(Dataset section)

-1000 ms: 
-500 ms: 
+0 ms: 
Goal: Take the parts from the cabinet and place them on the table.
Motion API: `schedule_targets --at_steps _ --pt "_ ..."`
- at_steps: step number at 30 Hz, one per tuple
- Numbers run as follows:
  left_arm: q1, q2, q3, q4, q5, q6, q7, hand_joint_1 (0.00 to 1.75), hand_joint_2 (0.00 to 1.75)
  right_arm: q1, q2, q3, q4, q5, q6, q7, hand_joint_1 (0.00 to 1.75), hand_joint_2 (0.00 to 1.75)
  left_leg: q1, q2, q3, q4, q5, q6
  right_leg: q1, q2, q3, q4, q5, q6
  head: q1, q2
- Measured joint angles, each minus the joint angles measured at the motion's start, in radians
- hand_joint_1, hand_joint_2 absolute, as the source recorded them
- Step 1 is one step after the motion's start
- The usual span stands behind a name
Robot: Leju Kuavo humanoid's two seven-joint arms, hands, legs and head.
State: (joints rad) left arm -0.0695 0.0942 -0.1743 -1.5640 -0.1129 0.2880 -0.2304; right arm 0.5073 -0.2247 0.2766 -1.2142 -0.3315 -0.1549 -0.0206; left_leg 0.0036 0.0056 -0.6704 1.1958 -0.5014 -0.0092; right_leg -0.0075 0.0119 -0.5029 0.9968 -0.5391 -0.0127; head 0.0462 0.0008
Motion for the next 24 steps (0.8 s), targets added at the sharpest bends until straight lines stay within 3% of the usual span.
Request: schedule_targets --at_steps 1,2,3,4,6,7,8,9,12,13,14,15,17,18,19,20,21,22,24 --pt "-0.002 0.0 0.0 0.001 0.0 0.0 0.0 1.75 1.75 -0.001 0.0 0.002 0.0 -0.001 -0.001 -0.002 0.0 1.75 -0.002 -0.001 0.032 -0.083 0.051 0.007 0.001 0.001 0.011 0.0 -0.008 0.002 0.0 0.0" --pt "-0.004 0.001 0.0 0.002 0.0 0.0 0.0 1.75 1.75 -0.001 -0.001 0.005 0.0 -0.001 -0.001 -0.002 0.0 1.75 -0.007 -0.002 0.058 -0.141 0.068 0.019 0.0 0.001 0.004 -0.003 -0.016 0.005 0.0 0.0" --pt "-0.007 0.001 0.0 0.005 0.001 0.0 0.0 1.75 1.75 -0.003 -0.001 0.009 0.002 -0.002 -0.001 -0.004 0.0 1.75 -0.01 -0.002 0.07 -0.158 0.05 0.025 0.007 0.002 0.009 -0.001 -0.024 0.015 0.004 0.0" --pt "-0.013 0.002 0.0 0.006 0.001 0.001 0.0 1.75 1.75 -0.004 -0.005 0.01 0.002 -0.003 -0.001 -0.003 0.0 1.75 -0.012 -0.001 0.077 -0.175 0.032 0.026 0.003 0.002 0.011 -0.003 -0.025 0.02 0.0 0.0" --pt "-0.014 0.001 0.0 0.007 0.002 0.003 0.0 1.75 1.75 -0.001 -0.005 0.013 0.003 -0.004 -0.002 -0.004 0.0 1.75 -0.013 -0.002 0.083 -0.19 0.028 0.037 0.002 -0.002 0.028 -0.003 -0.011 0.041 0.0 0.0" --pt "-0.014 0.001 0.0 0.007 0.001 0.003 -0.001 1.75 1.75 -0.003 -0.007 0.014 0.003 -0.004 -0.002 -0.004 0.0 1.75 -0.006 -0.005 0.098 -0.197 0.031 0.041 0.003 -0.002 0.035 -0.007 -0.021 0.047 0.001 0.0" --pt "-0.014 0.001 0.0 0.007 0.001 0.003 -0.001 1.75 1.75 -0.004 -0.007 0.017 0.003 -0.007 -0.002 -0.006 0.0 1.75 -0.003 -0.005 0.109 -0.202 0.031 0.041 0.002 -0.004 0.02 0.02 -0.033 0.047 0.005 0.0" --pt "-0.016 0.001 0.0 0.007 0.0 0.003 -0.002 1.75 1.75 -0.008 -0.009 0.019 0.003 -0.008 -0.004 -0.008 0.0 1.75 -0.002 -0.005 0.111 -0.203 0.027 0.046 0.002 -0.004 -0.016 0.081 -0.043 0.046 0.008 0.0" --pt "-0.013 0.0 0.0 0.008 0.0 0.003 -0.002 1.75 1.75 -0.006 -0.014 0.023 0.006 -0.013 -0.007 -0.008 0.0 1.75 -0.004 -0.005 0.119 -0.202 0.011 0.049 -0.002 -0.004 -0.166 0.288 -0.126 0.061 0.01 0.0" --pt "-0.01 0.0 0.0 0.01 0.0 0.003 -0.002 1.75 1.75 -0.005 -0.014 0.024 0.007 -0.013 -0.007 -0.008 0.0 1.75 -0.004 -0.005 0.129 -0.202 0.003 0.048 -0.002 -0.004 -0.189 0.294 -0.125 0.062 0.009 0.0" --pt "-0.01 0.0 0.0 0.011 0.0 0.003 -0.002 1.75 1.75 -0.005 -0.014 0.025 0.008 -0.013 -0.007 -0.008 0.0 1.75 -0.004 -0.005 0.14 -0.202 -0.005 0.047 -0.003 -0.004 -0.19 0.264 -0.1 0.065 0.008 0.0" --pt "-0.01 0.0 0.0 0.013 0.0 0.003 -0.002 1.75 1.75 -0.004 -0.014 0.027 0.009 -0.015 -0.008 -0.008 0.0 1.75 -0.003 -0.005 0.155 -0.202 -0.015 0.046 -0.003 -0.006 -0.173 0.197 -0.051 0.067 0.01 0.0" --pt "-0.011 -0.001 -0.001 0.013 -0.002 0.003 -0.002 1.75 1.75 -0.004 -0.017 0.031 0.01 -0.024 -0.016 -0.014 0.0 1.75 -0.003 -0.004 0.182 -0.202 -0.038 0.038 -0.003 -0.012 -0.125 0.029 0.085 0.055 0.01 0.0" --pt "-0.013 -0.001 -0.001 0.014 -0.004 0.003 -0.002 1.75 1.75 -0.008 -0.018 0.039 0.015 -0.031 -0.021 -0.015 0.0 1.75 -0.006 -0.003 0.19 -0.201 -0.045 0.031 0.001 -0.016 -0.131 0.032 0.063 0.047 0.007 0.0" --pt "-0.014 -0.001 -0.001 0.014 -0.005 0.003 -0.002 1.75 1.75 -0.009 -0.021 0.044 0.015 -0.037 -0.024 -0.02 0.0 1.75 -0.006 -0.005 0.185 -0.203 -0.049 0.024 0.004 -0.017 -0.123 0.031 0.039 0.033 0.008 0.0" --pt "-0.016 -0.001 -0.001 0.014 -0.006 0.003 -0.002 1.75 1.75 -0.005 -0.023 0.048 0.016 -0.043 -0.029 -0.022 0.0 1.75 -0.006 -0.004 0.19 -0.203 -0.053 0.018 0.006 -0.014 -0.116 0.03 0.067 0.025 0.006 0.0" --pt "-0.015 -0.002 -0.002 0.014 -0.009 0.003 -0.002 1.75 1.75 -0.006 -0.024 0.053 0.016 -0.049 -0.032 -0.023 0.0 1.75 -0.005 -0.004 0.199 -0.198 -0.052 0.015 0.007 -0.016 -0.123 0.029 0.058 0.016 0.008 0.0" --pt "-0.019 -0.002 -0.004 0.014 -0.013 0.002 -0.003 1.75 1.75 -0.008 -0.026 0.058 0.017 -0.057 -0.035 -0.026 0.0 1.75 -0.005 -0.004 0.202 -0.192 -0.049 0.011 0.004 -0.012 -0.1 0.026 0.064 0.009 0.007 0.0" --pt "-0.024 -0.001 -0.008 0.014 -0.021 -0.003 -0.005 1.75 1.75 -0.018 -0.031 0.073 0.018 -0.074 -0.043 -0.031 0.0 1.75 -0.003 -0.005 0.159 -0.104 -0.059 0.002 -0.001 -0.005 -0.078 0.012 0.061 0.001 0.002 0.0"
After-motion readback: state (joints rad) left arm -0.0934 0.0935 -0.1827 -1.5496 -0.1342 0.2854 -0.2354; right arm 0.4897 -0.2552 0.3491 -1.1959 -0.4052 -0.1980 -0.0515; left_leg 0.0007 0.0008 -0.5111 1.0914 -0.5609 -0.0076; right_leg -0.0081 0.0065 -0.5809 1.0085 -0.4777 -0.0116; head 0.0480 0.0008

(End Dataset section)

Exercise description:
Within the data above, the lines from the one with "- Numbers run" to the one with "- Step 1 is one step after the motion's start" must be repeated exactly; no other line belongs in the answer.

Result of this task:
- Numbers run as follows:
  left_arm: q1, q2, q3, q4, q5, q6, q7, hand_joint_1 (0.00 to 1.75), hand_joint_2 (0.00 to 1.75)
  right_arm: q1, q2, q3, q4, q5, q6, q7, hand_joint_1 (0.00 to 1.75), hand_joint_2 (0.00 to 1.75)
  left_leg: q1, q2, q3, q4, q5, q6
  right_leg: q1, q2, q3, q4, q5, q6
  head: q1, q2
- Measured joint angles, each minus the joint angles measured at the motion's start, in radians
- hand_joint_1, hand_joint_2 absolute, as the source recorded them
- Step 1 is one step after the motion's start

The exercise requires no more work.